Print the lines below exactly as written, with none missing.
--- DATA SEGMENT Enclosed Below ---
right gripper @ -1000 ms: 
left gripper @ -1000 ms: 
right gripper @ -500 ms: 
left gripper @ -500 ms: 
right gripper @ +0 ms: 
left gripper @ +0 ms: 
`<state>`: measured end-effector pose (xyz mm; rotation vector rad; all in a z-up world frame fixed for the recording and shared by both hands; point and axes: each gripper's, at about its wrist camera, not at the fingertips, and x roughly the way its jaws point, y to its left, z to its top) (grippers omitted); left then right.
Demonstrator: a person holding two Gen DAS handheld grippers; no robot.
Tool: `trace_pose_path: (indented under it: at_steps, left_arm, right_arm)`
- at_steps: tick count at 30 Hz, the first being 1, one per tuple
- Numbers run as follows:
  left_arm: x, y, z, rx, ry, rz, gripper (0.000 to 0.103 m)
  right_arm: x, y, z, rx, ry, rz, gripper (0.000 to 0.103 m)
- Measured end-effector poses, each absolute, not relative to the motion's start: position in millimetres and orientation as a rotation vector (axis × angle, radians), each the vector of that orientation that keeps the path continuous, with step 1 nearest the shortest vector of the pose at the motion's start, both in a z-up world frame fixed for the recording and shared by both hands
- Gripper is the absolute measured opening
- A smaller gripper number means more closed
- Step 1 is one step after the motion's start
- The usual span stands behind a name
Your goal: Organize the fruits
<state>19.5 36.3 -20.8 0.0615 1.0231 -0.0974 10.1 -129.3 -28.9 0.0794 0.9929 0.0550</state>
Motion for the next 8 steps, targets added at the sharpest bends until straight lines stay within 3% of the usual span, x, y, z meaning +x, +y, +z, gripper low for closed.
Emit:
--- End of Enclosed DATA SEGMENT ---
### SOLUTION FOR THIS TASK
right gripper @ -1000 ms: 
left gripper @ -1000 ms: 
right gripper @ -500 ms: 
left gripper @ -500 ms: 
right gripper @ +0 ms: 
left gripper @ +0 ms: 
`<state>`: measured end-effector pose (xyz mm; rotation vector rad; all in a z-up world frame fixed for the recording and shared by both hands; point and axes: each gripper's, at about its wrist camera, not at the fingertips, and x roughly the way its jaws point, y to its left, z to its top) (grippers omitted); left then right.
Demonstrator: a person holding two Gen DAS handheld grippers; no robot.
Tool: `trace_pose_path: (indented under it: at_steps, left_arm, right_arm)`
- at_steps: tick count at 30 Hz, the first being 1, one per tuple
- Numbers run as follows:
  left_arm: x, y, z, rx, ry, rz, gripper (0.000 to 0.103 m)
  right_arm: x, y, z, rx, ry, rz, gripper (0.000 to 0.103 m)
- Measured end-effector poses, each absolute, not relative to the motion's start: position in millimetres and orientation as a rotation vector (axis × angle, radians), each the vector of that orientation that keeps the path continuous, with step 1 nearest the shortest vector of the pose at the motion's start, both in a z-up world frame fixed for the recording and shared by both hands
- Gripper is the absolute measured opening
- A smaller gripper number means more closed
- Step 1 is one step after the motion's start
- The usual span stands behind a name
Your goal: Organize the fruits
<state>19.5 36.3 -20.8 0.0615 1.0231 -0.0974 10.1 -129.3 -28.9 0.0794 0.9929 0.0550</state>
Motion for the next 8 steps, targets added at the sharpest bends until straight lines stay within 3% of the usual span, x, y, z meaning +x, +y, +z, gripper low for closed.
Emit:

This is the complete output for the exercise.